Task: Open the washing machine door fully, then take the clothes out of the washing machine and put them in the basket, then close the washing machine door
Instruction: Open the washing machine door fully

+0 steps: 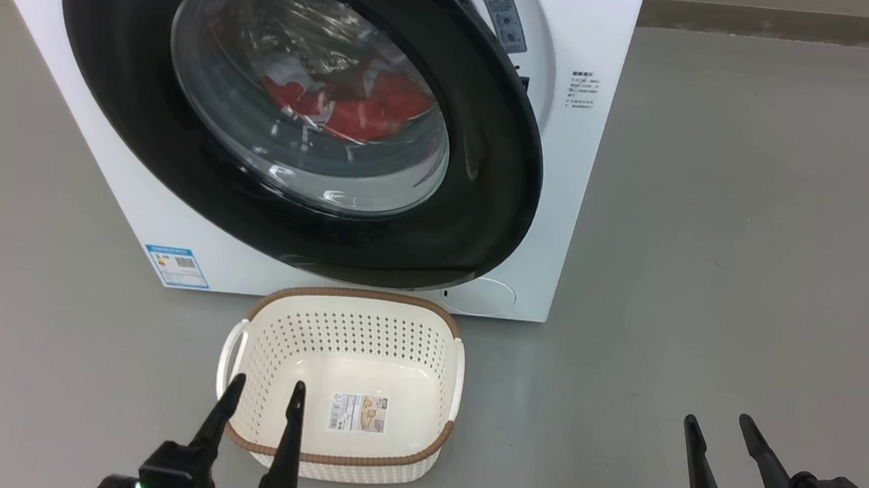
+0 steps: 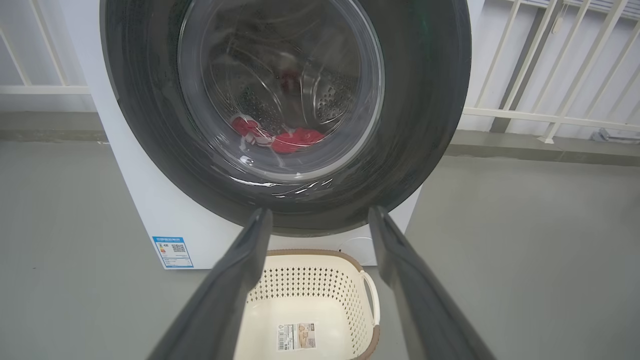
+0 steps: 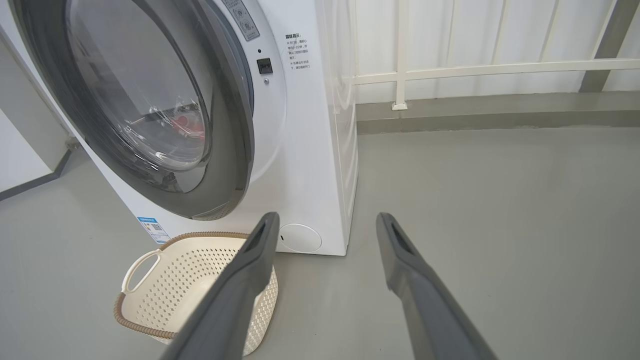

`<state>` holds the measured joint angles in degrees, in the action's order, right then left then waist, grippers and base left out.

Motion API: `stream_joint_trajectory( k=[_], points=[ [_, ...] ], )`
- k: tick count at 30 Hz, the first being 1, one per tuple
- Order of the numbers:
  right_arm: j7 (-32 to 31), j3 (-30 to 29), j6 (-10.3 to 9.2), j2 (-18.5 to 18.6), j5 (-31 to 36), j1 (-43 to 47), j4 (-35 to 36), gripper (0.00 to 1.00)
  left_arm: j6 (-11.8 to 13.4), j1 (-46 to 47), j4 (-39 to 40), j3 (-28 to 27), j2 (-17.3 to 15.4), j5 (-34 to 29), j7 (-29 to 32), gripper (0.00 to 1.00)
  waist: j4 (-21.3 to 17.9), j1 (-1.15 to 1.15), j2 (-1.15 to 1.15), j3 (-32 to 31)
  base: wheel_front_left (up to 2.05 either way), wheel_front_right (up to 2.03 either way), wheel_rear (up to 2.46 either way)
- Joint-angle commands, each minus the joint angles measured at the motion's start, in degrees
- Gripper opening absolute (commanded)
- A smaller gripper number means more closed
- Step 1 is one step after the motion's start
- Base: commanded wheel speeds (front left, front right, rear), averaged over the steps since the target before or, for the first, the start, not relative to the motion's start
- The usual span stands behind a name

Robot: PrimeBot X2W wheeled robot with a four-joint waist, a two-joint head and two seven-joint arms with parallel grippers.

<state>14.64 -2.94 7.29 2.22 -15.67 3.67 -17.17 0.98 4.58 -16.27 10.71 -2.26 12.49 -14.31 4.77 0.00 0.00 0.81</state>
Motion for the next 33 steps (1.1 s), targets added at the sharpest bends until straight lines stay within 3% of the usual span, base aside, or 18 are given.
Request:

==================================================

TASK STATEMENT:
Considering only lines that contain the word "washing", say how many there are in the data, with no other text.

ANSWER:
2